Rismon Sianipar Mantap Ajukan RJ di Kasus Ijazah Jokowi: Tanpa Paksaan dan Intervensi Pihak Manapun
Nuryanti April 01, 2026 07:35 PM

 

TRIBUNNEWS.COM - Peneliti forensik digital Rismon Sianipar mengaku mengajukan restorative justice (RJ) tanpa adanya tekanan dari pihak manapun.

Rismon sempat mengajukan permohonan RJ dalam kasus dugaan pencemaran nama baik terkait tudingan ijazah palsu Presiden ke-7 RI Joko Widodo (Jokowi).

Ia menegaskan bahwa langkah tersebut sepenuhnya merupakan keputusan pribadi.

"Itu murni dari saya," ujar Rismon Sianipar, saat ditemui awak media saat mendatangi Polda Metro Jaya untuk mengajukan RJ Dalam Kasus Ijazah Jokowi, mengutip tayangan YouTube Cumicumi, Rabu (1/4/2026).

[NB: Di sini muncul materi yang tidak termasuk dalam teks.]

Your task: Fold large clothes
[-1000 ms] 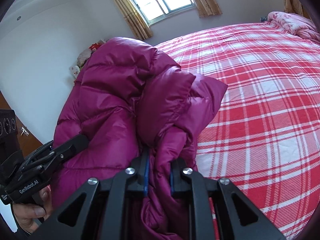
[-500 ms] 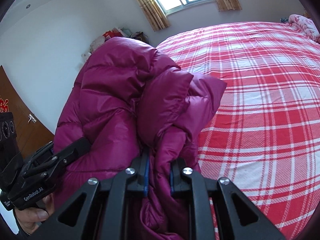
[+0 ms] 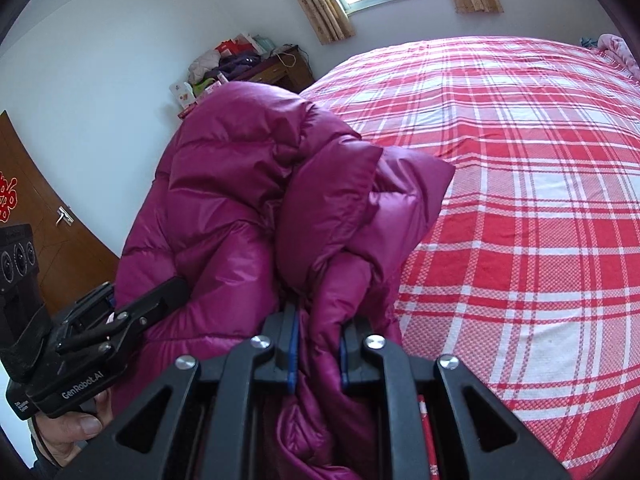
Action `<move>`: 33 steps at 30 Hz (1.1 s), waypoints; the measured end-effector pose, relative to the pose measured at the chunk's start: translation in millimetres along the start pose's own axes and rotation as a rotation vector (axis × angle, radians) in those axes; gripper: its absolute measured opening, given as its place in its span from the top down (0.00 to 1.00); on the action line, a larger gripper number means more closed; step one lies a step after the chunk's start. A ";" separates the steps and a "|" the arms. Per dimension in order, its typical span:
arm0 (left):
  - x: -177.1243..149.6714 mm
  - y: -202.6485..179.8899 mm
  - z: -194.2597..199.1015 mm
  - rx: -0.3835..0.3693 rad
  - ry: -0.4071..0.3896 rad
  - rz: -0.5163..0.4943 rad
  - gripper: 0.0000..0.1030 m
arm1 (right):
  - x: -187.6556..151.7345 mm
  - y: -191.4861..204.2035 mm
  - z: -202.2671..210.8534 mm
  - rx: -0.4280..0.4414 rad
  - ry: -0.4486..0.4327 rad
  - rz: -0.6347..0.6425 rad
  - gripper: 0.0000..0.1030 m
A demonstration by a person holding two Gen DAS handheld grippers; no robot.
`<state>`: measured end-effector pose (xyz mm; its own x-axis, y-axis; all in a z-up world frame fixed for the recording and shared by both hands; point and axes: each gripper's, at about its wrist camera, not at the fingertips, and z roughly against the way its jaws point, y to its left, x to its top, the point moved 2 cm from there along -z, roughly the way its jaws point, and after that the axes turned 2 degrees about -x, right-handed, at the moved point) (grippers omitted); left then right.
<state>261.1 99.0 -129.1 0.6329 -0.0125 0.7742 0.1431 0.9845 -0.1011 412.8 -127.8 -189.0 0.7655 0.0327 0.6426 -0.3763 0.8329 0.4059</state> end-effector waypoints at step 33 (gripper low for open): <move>-13.1 13.3 2.2 0.083 -0.009 0.038 0.19 | -16.7 -20.7 11.4 -0.101 0.010 -0.081 0.45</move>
<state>253.0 112.6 -139.2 0.6299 0.0258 0.7763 0.0557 0.9954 -0.0783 401.8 -151.8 -200.6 0.7967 -0.0323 0.6035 -0.2587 0.8842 0.3889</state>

"Tanpa ada paksaan, tanpa ada intervensi dari pihak manapun."

Ia menjelaskan bahwa keputusan tersebut telah disampaikan kepada kuasa hukumnya sebelum diproses di Polda Metro Jaya.

Rismon juga menekankan tidak ada pengaruh dari pihak lain dalam pengajuan tersebut.

"Dan saya ceritakan kepada pengacara saya Bang Jahmada Girsang. Lalu diproses di Polda Metro Jaya. Jadi tidak ada pengaruh dari siapapun murni dari hasil penelitian saya yang baru," lanjutnya.

Rismon mengungkapkan bahwa penelitian terbarunya melibatkan sejumlah variabel, seperti geometri, pencahayaan, dan resolusi.

Ia berjanji akan menyelesaikan kajian tersebut secepat mungkin, meski belum bisa memastikan waktu rampungnya.

Baca juga: Usai RJ Rismon, Tim Hukum Jokowi Minta Dalang Pendana Kasus Ijazah Diusut

"Saya tidak bisa tentukan waktunya. Dan itu penelitian saya menjadi pembaruan yang memberikan kesimpulan yang berbeda dengan sebelumnya," ujarnya.

Sebelumnya, Rismon bersama Roy Suryo dan Tifauzia Tyassuma (dr Tifa) menerbitkan buku Jokowi's White Paper (JWP) yang mengulas keabsahan ijazah Presiden Joko Widodo.

Ia menegaskan bahwa penelitian dalam buku tersebut juga dilakukan secara independen.

"Jadi, sama seperti yang saya lakukan pada saat penyusunan buku JWP itu adalah penelitian independen, tidak harus dan tidak wajib meminta izin kepada siapapun," katanya.

"Karena penelitian itu independen, dan bebas dari kepentingan apapun apalagi kepentingan politik ya," lanjutnya.

Dalam perkembangan terbaru, Rismon menyatakan hasil kajian terbarunya justru menunjukkan tidak ada kejanggalan pada ijazah Presiden Joko Widodo.

Pernyataan ini berbeda dari tudingan sebelumnya yang menyebut ijazah tersebut palsu.

Diketahui, Rismon sempat menjadi tersangka dalam kasus dugaan pencemaran nama baik dan pelanggaran UU ITE terkait isu tersebut.

Ia kini menempuh jalur restorative justice sebagai bagian dari penyelesaian perkara.